I hope we'll also get some information on Tuesday regarding the timing of initiation of clinical trials using VX 135 with GSK, JNJ, and BMY's compounds, in pan-genotypic populations of hepatitis C. Gilead will have maybe one year before serious competition in next generation all oral treatment of hep C evolves from Vertex and it's potential partners, with potentially greater efficacy in all genotypes and hard to treat subsets of hep C.
Also, hope for news on Tuesday about the partnerships being negotiated using VX 509 for treatment of multiple autoimmune diseases, and VX 787 for treatment of both seasonal and pandemic strains of influenza. This latter drug as well as VX 509 has been largely ignored by analysts in their valuation of the Vertex pipeline, and any announced deal will give color to the potential revenue associated with each drug. Both compounds may have significant improvements for treating their respective patient populations over existing treaments in either efficacy and or tolerability. The ongoing evolution of mutaions of avian H7N9 influenza currently being monitored in China makes development of VX 787 particularly important if person to person transmission develops in this potentially deadly virus.
Instead of a buyout , long term VRTX investors would do better for the company to stay independent, with the stock likely to spike higher in the short to medium term with the eventual announcement of lucrative partnerships with larger pharmas to devleop VX 787 and VX 509. Then watch the stock fly as clinical trials start to be reported through the remainder of the year. Three Kalydeco monotherapy Phase 3 trials in non G551 mutations will be out this summer, and VX 509 Phase 2 trial in RA this fall, along with VX 135 all oral hep C treatments being tested with BMY, JNJ and GSK compounds. And of course, Phase 3 809/770 six month interim data due either at the end of this year or start of 2014, to allow NDA submission. With a nearly $18 billion market cap, expect addition of VRTX to the S&P 500, with the subsequent required purchase of VRTX by all the index mutual funds. Enjoy the ride.......
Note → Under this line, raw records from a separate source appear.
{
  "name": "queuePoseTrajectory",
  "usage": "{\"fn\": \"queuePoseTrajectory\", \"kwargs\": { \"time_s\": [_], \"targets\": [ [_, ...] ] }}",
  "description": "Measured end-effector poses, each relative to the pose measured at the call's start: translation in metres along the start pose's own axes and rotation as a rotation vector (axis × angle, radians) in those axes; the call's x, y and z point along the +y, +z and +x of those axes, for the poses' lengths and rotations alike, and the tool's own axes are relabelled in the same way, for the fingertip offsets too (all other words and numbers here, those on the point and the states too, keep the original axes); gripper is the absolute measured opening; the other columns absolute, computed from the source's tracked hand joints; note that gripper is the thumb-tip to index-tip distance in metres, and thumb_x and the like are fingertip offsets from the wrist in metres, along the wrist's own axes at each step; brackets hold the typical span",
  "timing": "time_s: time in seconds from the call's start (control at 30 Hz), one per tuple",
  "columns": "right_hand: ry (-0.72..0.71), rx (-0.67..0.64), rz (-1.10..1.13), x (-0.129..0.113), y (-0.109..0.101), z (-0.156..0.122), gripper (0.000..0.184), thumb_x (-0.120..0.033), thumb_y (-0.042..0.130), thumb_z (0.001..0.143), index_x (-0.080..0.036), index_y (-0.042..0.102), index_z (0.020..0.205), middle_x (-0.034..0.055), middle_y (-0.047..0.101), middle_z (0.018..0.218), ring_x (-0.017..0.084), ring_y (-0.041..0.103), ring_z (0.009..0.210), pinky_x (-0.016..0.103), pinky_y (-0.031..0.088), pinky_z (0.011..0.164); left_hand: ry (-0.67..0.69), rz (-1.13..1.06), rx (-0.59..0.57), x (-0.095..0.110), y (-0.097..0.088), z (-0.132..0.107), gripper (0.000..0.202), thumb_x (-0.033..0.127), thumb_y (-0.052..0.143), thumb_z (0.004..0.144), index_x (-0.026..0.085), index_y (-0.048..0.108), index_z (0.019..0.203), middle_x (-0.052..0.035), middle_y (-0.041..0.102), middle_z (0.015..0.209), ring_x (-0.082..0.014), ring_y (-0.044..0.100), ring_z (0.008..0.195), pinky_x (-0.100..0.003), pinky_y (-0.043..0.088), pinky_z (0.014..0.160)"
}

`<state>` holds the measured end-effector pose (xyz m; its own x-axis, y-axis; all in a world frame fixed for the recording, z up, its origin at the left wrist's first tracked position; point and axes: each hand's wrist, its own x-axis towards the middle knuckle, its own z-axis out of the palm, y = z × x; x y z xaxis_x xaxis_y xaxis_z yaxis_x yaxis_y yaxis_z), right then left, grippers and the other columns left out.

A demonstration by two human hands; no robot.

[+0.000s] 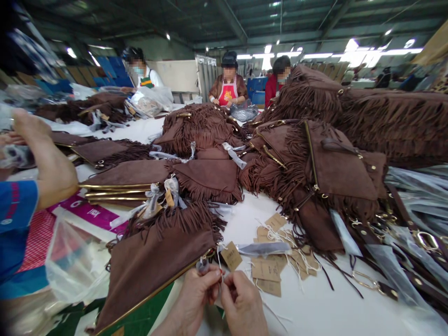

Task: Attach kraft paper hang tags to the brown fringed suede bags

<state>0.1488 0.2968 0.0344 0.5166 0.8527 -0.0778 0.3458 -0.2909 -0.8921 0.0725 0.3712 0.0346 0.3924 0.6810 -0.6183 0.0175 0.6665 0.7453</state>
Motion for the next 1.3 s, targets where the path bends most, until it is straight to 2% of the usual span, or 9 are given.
{"fn": "queuePoseTrajectory", "kwargs": {
  "time_s": [0.37, 0.53, 0.63, 0.7, 0.8, 0.93, 1.07, 1.17, 1.3],
  "targets": [
    [0.089, -0.1, 0.046, -0.002, -0.006, 0.003, 0.024, -0.042, 0.043, 0.078, -0.022, 0.046, 0.065, -0.0038, 0.049, 0.055, 0.013, 0.046, 0.049, 0.025, 0.035, 0.048, 0.004, 0.007, 0.013, 0.007, 0.002, -0.007, 0.014, 0.027, 0.057, 0.051, 0.013, 0.057, 0.052, 0.003, 0.042, 0.034, -0.006, 0.035, 0.032, -0.019, 0.022, 0.037],
    [0.082, -0.087, 0.032, -0.006, -0.007, 0.015, 0.025, -0.043, 0.043, 0.079, -0.02, 0.053, 0.079, 0.0012, 0.057, 0.07, 0.017, 0.054, 0.062, 0.028, 0.041, 0.059, -0.021, 0.121, 0.036, 0.002, 0.001, 0.001, 0.018, 0.03, 0.058, 0.049, 0.014, 0.053, 0.044, 0.0019, 0.041, 0.031, -0.0068, 0.033, 0.029, -0.02, 0.021, 0.035],
    [0.098, -0.094, 0.044, -0.006, -0.002, 0.022, 0.027, -0.042, 0.042, 0.08, -0.02, 0.053, 0.069, 0.0003, 0.054, 0.061, 0.017, 0.053, 0.06, 0.028, 0.04, 0.056, -0.03, 0.163, 0.049, -0.001, 0.001, 0.005, 0.021, 0.033, 0.056, 0.048, 0.016, 0.048, 0.038, 0.001, 0.04, 0.028, -0.0071, 0.031, 0.027, -0.021, 0.02, 0.033],
    [0.102, -0.066, 0.037, -0.004, -0.001, 0.024, 0.027, -0.042, 0.04, 0.08, -0.021, 0.051, 0.066, -0.0006, 0.053, 0.059, 0.017, 0.051, 0.057, 0.028, 0.039, 0.055, -0.004, 0.137, 0.064, 0.0, 0.001, 0.003, 0.019, 0.032, 0.055, 0.049, 0.015, 0.051, 0.042, 0.0014, 0.041, 0.03, -0.0067, 0.032, 0.028, -0.02, 0.02, 0.034],
    [0.099, -0.034, 0.008, 0.001, -0.003, 0.024, 0.028, -0.043, 0.04, 0.08, -0.021, 0.051, 0.067, -0.0008, 0.053, 0.059, 0.017, 0.05, 0.058, 0.027, 0.039, 0.054, 0.014, 0.006, 0.074, 0.004, 0.002, -0.004, 0.017, 0.03, 0.055, 0.051, 0.013, 0.057, 0.054, 0.0034, 0.042, 0.033, -0.0065, 0.034, 0.032, -0.019, 0.022, 0.036],
    [0.079, -0.053, -0.044, 0.001, -0.014, 0.024, 0.028, -0.043, 0.039, 0.08, -0.022, 0.05, 0.066, -0.001, 0.053, 0.059, 0.017, 0.051, 0.058, 0.027, 0.039, 0.055, -0.025, -0.342, -0.018, 0.006, 0.001, -0.01, 0.016, 0.024, 0.059, 0.05, 0.011, 0.06, 0.06, 0.0024, 0.052, 0.046, -0.0054, 0.041, 0.04, -0.017, 0.027, 0.04],
    [0.016, 0.101, -0.167, -0.008, -0.023, 0.032, 0.028, -0.038, 0.04, 0.078, -0.019, 0.052, 0.095, 0.0055, 0.057, 0.084, 0.016, 0.051, 0.059, 0.031, 0.041, 0.06, -0.165, -0.587, -0.085, 0.007, 0.0, -0.009, 0.011, 0.016, 0.061, 0.044, 0.012, 0.056, 0.054, 0.0006, 0.061, 0.059, -0.0027, 0.04, 0.037, -0.016, 0.021, 0.037],
    [0.037, 0.027, -0.21, -0.013, -0.024, 0.041, 0.041, -0.033, 0.043, 0.073, -0.014, 0.046, 0.109, 0.008, 0.057, 0.089, 0.016, 0.049, 0.055, 0.033, 0.04, 0.058, -0.223, -0.634, -0.19, 0.01, -0.002, -0.009, 0.012, 0.018, 0.062, 0.046, 0.013, 0.056, 0.055, -0.0003, 0.06, 0.051, -0.0045, 0.038, 0.031, -0.017, 0.016, 0.035],
    [0.013, -0.057, -0.205, -0.016, -0.023, 0.051, 0.024, -0.03, 0.045, 0.071, -0.017, 0.055, 0.088, 0.0033, 0.058, 0.075, 0.018, 0.051, 0.061, 0.032, 0.039, 0.061, -0.348, -0.697, -0.293, 0.011, -0.008, -0.008, 0.012, 0.017, 0.064, 0.048, 0.012, 0.057, 0.056, 0.001, 0.057, 0.046, -0.0046, 0.038, 0.028, -0.016, 0.014, 0.034]
  ]
}}
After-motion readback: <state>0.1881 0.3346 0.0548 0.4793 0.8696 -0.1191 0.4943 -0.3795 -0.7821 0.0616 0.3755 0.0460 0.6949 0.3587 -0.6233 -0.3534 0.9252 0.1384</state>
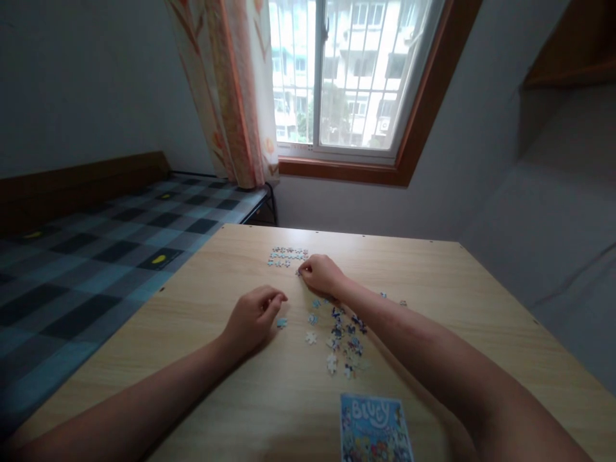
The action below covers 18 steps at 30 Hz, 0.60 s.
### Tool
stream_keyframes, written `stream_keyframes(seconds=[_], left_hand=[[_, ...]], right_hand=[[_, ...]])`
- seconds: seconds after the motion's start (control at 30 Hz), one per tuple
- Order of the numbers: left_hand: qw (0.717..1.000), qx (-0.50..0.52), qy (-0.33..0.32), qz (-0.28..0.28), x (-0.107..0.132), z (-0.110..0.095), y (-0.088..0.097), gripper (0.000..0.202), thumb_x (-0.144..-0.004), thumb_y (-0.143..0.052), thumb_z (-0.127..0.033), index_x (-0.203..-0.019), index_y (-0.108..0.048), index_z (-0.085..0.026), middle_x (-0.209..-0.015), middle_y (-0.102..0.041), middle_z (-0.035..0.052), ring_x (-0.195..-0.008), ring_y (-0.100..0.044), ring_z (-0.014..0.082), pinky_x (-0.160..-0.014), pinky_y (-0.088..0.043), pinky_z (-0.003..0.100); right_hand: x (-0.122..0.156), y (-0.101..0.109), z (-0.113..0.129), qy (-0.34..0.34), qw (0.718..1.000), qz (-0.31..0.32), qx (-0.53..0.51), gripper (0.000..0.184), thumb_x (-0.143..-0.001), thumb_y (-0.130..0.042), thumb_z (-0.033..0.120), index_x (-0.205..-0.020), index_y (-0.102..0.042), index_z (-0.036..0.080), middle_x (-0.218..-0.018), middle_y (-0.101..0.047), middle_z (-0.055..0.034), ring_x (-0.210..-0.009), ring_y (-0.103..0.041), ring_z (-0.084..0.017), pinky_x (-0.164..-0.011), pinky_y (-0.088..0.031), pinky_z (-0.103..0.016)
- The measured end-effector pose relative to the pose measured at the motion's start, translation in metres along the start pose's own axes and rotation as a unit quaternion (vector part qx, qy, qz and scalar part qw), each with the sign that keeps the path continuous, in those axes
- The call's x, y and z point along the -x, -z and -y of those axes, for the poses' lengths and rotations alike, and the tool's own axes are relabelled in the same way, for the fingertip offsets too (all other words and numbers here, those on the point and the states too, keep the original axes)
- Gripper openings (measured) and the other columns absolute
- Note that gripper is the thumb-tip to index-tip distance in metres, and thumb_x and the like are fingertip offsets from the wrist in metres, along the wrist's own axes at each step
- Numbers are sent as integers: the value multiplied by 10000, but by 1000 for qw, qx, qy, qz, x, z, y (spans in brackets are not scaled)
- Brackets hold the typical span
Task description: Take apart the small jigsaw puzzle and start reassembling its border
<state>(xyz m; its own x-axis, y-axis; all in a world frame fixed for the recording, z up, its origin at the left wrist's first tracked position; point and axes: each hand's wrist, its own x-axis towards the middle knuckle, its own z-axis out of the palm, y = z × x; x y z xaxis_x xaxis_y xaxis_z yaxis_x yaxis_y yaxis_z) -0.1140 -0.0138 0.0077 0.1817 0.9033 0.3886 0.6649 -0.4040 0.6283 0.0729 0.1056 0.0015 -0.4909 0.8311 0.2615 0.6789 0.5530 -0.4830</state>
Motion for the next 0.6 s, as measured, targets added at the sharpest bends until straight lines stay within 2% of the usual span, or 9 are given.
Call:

ä 04/19/13 09:20 am ET ... S&P MAINTAINS BUY
OPINION ON SHARES OF VERTEX PHARMACEUTICALS
(VRTX 52.87****):We raise our
NPV-based target price by $40 to $100, as VRTX
reports positive Phase II data for a VX-
661/Kalydeco combination study in cystic fibrosis
(CF) patients with two copies of the Fdel508
mutation that we think significantly lowers
VRTX's CF program risk.We view lung function
improvement up to 9% over placebo as robust,
bolstering our confidence in the ongoing Phase
III VX-809/Kalydeco study.We think that both
programs, if confirmed in Phase III, would warrant
expedited regulatory approvals, premium
orphan pricing, and peak annual sales over $6B
for this patient group. /S.Silver
Hi Verity. Just wanted to share my good wishes and congratulations on the implications for the 661/770 Phase 2 trial results for the CF population. All the analysts are finally acknowleging the clinical effectivenessl of combining corrector small molecule drugs and 770 to improve CFTR function in the majority of CF patients Not only is 661 validated as a future treatment in 508 homozygotes but now, as you have pointed out the combination of multiple correctors with 770 will be explored in the heterozygotes as well, and optimism about postive results in Phase 3 809/770 clinical trials currently underway, suggests approvalble treatment for the majority of CF patients by next year, given the 'breakthrough' drug designation given to comibination therapy with 809 and 770 by the FDA, and the liklihood of rapid regulatory approval follwing submission early next year.